Back in the old days (before they invented Portland) Mortar was simply one part Lime, 3 parts sand. This needed tending as it shrunk and dried out as it cured, so needed wetting up and compacting.

Once Portland cement was invented there was no need to add lime to mortar other than to make it workable, although this new fangled cement mix was too hard and inflexable for use on historic masonry so after a lot of damage had been done to historic buildings folk started to re learn the old ways and go back to using putty lime and hydraulic lime.

I spent most of my working life repairing historic buildings and the only time I remember using portland cement was on a church step where lime would have been too soft for all the foot traffic using it.
 
Some of these materials I will be using are a premixed sand topping and an S grade mortar. I like them as they have no rocks and finish attractively. I do not much care for the institutonally grey color of the sand mix by itself so I thought I would mix the two and see if I can lighten the color. I need to refinish- recoat areas of a driveway. Sand mix worked well for many years as a patch but too much sand or something in the original pour has the natural water flow underneath popping out the surface in small holes that freeze-thaw into larger holes. Its a steep area that has some head pressure as a result. Reckon that lime will work for 10 years or so? Two different grades of sand, a little lime relative to the mass etc seems less risky than I first thought for a driveway resurfacer. Its only four or five hundred feet long so it won't take too long right? ;)

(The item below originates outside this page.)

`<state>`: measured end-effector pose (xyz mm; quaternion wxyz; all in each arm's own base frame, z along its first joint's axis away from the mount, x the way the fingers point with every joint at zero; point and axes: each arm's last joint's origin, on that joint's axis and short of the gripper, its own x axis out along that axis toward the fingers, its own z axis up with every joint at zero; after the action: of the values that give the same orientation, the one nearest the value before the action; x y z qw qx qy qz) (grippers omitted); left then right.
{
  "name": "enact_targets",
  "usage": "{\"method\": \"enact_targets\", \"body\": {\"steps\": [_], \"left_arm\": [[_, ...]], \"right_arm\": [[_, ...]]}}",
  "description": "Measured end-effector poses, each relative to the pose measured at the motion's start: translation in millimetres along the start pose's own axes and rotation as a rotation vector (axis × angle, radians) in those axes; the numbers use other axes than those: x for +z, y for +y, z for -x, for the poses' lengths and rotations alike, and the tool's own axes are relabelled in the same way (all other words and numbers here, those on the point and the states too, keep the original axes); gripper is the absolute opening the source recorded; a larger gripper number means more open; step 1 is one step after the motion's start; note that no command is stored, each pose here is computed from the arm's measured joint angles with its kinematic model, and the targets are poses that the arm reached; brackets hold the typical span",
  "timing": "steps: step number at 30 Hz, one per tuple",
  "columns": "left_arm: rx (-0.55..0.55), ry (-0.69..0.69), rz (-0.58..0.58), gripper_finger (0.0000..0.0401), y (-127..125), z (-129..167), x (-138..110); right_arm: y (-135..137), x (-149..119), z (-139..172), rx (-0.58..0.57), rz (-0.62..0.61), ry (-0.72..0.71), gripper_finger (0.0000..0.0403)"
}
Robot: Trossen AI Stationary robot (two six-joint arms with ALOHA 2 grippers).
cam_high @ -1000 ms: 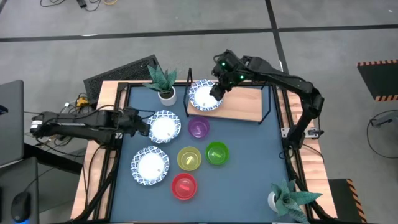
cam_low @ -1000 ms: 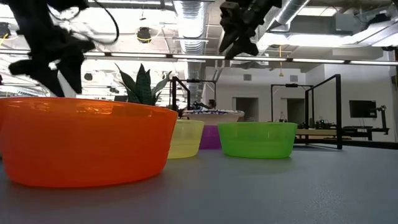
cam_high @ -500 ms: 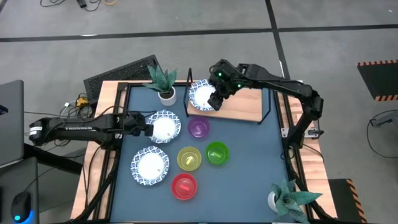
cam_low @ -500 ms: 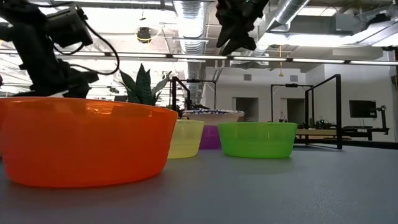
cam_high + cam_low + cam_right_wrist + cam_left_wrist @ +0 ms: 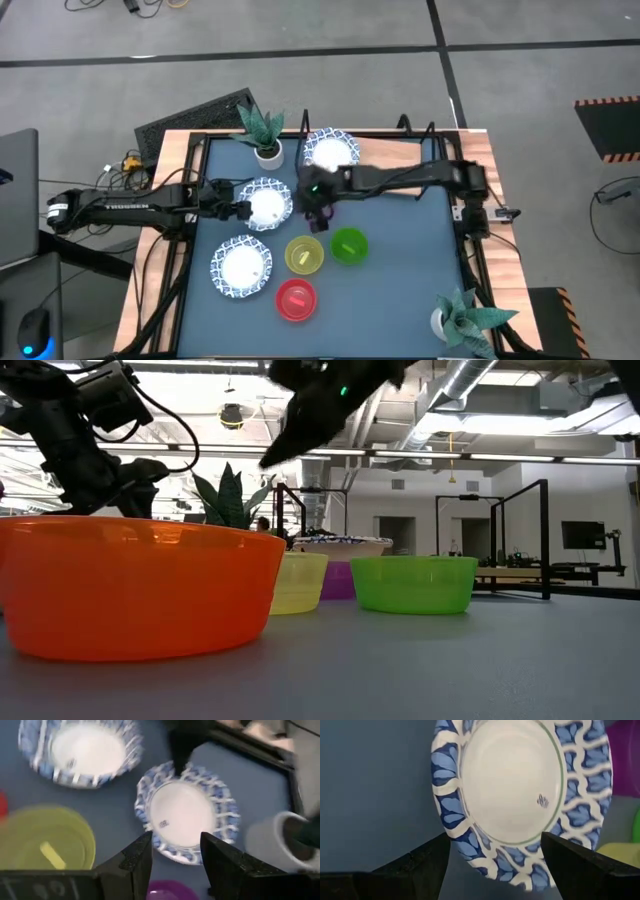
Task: Place and stack bowls onto a shelf
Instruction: Stack the white bowl on top of the white bowl on the shelf
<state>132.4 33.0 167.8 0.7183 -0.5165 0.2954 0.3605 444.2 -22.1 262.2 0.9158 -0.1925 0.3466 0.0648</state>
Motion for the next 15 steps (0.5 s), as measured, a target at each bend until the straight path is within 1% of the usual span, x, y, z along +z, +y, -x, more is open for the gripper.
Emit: {"method": "enact_targets", "body": {"steps": [4, 7, 9, 11, 15], "left_arm": [[-0.003, 0.008, 0.001, 0.0295, 0, 0, 0], [-0.003, 0.008, 0.001, 0.0295, 0, 0, 0], [-0.002, 0.008, -0.001, 0.0295, 0, 0, 0], [-0.002, 0.008, -0.001, 0.0295, 0, 0, 0], [-0.005, 0.004, 0.000, 0.0295, 0, 0, 0]], "right_arm": [[15, -9, -40, 0.064, 0.158, 0.081, 0.0189], [21, -10, -56, 0.088, 0.247, 0.091, 0.0189], [20, -10, -64, 0.082, 0.300, 0.084, 0.0189], [21, -13, -74, 0.085, 0.337, 0.106, 0.0189], [20, -17, -90, 0.095, 0.359, 0.126, 0.0189]]}}
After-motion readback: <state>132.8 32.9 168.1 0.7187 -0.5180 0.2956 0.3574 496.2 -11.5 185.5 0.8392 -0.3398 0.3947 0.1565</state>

Anyway I have collected a variety of mold shapes for pots. My wife wants to know why I have metal frames for barstools with no seat. or her old baskets. I think the shapes made with towels are cool. I also want to try the big pots where they are built up on a pile of sand either using a lazy susan spinning table or the mold knife that spins around from a central point.Screenshot_20240603_020424_Chrome.jpg

I will be using straight portland and the usual components to build a base for a small generator house. Its just big enough to run our hvac system. Since we tend to have storms in the summer the heat and humidity become a brutality when the power is out. Modern construction materials with paper surfaces like sheetrock suffer mold if left exposed. Plus my wife would insist on evacuation. I had the area plumbed for gas fuel and electric connection so now its up to me to level a steep slope with a fireproof-resistant anyway structure so close to my home.